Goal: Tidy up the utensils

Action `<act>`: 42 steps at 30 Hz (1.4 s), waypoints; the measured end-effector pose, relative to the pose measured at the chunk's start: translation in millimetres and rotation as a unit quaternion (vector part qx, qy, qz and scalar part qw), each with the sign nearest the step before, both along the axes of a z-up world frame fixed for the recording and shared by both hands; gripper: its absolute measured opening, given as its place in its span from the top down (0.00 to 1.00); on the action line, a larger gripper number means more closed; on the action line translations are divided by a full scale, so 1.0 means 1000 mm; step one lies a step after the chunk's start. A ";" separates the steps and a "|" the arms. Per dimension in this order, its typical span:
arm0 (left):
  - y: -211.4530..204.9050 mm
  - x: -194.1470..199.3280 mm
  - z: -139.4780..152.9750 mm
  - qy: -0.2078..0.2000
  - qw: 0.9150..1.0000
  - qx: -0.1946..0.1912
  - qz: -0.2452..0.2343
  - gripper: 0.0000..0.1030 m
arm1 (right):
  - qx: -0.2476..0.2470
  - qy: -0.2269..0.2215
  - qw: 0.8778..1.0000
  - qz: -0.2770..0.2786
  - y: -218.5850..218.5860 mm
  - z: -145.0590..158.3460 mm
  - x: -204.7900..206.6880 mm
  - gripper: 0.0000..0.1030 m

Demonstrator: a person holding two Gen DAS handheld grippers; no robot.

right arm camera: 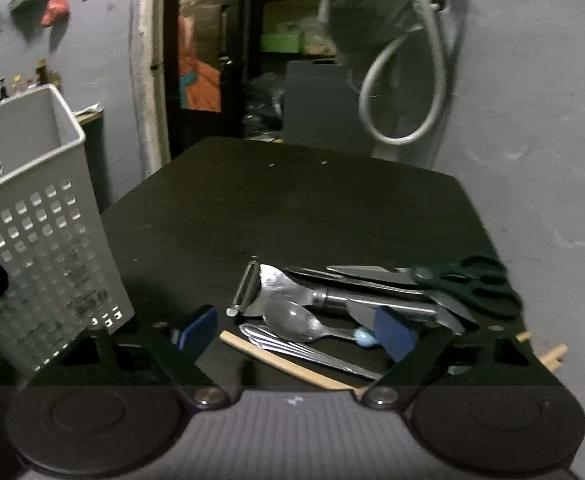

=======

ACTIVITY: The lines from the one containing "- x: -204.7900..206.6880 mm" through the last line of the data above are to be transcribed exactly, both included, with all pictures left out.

TASK RESULT:
  - x: -204.7900..206.6880 mm
  - gripper: 0.0000..0.1030 m

Demonstrator: a person holding two Gen DAS handheld grippers; no robot.

right arm camera: 

This output contains the full answer.